*** Opening of EXERCISE DATA ***
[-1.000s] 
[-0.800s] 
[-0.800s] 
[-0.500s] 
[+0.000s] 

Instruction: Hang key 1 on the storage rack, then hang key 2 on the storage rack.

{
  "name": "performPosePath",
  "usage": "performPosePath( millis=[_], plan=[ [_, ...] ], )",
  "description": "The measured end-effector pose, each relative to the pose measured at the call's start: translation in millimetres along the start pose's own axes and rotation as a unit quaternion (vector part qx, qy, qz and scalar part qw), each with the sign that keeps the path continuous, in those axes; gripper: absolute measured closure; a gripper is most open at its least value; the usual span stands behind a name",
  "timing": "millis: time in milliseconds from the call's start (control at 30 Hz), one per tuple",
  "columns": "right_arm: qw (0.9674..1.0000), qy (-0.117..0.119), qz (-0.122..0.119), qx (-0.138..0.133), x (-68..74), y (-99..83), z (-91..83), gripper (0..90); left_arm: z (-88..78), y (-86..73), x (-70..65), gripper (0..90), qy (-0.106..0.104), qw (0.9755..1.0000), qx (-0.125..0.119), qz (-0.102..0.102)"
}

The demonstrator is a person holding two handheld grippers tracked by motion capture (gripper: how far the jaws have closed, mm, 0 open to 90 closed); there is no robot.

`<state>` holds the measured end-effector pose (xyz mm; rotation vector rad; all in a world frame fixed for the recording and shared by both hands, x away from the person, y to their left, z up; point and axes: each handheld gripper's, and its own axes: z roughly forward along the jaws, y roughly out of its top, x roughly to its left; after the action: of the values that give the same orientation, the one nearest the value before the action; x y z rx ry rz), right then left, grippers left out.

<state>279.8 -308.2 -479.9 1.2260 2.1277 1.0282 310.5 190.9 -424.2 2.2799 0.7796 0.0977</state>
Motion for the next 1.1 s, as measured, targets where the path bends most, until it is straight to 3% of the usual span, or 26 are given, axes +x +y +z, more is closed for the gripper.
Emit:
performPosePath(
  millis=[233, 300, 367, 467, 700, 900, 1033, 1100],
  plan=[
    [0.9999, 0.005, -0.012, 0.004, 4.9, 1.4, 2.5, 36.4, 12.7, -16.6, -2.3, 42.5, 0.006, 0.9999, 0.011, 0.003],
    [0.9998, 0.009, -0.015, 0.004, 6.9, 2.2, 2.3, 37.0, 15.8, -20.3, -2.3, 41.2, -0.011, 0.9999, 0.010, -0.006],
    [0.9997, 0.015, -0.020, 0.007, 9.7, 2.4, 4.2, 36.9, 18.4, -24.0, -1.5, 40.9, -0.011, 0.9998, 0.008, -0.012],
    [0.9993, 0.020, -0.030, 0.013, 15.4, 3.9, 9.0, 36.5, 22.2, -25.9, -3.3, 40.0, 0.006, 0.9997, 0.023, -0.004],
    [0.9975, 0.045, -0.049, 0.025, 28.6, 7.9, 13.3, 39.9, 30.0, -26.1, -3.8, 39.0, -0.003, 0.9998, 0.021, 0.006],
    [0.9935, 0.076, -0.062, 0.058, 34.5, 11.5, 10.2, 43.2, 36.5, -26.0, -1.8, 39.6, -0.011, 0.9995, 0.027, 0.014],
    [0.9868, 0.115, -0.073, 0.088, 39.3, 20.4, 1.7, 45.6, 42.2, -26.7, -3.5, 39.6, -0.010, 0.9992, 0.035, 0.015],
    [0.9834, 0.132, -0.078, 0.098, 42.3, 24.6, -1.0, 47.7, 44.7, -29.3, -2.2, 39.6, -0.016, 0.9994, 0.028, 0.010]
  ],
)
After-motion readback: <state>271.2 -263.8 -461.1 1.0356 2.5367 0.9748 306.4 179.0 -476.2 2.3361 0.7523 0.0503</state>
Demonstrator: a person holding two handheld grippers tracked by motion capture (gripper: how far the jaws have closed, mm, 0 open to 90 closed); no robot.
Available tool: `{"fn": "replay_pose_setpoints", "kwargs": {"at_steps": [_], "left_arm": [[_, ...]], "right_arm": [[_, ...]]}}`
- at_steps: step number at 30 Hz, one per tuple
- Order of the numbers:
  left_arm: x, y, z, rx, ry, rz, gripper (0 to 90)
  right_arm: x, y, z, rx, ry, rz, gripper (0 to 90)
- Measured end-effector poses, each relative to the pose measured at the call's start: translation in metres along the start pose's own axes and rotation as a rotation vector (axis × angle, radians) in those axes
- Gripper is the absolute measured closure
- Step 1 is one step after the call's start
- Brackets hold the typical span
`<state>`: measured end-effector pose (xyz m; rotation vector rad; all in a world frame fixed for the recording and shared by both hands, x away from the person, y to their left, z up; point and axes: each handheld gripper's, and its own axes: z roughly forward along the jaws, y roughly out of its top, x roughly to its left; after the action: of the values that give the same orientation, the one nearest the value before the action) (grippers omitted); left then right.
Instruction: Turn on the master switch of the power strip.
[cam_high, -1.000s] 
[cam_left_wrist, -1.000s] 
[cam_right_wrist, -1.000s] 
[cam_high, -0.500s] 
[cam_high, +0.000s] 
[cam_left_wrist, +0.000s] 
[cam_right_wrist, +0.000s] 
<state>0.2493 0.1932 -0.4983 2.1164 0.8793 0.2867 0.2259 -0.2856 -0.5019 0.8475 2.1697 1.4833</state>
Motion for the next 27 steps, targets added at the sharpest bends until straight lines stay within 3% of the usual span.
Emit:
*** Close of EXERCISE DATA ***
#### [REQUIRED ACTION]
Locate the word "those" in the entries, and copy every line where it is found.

#### [RESPONSE BOX]
  "description": "The measured end-effector pose, each relative to the pose measured at the call's start: translation in millimetres along the start pose's own axes and rotation as a unit quaternion (vector part qx, qy, qz and scalar part qw), each with the sign that keeps the path continuous, in those axes; gripper: absolute measured closure; a gripper is most open at its least value; the usual span stands behind a name",
- Measured end-effector poses, each relative to the pose measured at the call's start: translation in metres along the start pose's own axes and rotation as a rotation vector (axis × angle, radians) in those axes

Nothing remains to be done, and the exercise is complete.